*** PROVIDED INFORMATION Section Begins ***

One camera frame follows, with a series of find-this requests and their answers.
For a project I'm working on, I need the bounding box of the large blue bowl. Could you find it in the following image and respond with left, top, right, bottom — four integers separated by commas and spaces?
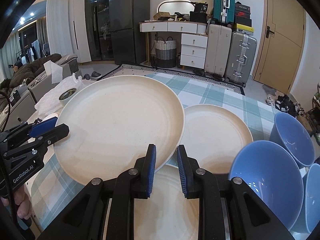
229, 140, 304, 230

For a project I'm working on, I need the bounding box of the large cream plate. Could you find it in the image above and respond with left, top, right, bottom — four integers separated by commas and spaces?
54, 75, 185, 185

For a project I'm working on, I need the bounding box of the light blue bowl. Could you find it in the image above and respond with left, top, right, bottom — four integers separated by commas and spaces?
291, 163, 320, 233

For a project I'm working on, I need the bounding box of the person's left hand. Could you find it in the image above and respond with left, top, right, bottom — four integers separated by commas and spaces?
14, 185, 32, 220

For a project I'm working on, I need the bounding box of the white paper towel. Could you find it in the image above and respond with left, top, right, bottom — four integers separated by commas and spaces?
35, 74, 91, 119

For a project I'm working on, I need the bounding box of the cream tumbler cup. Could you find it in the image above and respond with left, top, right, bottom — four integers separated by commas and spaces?
59, 88, 77, 107

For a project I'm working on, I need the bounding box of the checkered green tablecloth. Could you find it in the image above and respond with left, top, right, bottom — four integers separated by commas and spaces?
28, 74, 276, 231

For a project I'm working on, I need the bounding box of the tissue box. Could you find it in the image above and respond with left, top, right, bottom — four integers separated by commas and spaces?
28, 59, 79, 102

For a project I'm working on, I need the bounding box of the ribbed cream plate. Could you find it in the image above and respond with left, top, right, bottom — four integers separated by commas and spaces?
134, 165, 199, 239

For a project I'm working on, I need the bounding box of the dotted floor rug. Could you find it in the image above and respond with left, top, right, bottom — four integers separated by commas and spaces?
98, 63, 245, 95

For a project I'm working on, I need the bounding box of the woven laundry basket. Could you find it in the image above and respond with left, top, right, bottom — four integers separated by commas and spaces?
154, 36, 177, 68

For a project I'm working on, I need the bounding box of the white vanity desk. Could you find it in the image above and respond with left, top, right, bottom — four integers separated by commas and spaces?
139, 21, 208, 66

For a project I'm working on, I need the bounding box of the black glass cabinet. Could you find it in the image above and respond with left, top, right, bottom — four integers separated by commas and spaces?
85, 0, 113, 61

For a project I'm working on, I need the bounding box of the black refrigerator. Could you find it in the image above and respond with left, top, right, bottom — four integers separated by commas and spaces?
109, 0, 150, 64

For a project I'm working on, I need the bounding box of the wooden door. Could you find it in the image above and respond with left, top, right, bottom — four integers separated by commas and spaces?
253, 0, 305, 94

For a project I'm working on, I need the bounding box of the beige suitcase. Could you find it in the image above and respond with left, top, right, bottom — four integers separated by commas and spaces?
204, 24, 232, 77

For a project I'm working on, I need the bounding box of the silver aluminium suitcase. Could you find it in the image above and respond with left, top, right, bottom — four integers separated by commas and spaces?
225, 31, 257, 87

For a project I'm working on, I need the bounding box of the white drawer unit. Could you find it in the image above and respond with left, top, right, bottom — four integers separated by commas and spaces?
180, 33, 208, 69

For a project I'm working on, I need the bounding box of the oval vanity mirror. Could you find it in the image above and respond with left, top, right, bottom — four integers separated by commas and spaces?
156, 0, 195, 16

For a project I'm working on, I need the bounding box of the stack of shoe boxes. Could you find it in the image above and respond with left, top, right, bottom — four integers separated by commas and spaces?
234, 2, 254, 36

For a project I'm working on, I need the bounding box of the teal suitcase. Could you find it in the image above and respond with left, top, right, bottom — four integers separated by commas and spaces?
212, 0, 235, 27

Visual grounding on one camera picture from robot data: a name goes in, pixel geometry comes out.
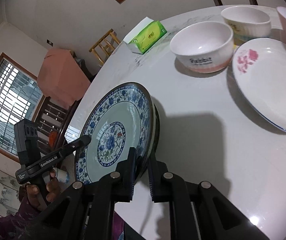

*** PROVIDED INFORMATION Section Ends ***

WORK TO BE COMPLETED: Report the lines above that contain "camera".

WRITTEN ANSWER:
One camera frame follows, with a series of find-this requests and their answers.
Visual grounding on one camera picture from robot data: a name goes in, pixel geometry comes out.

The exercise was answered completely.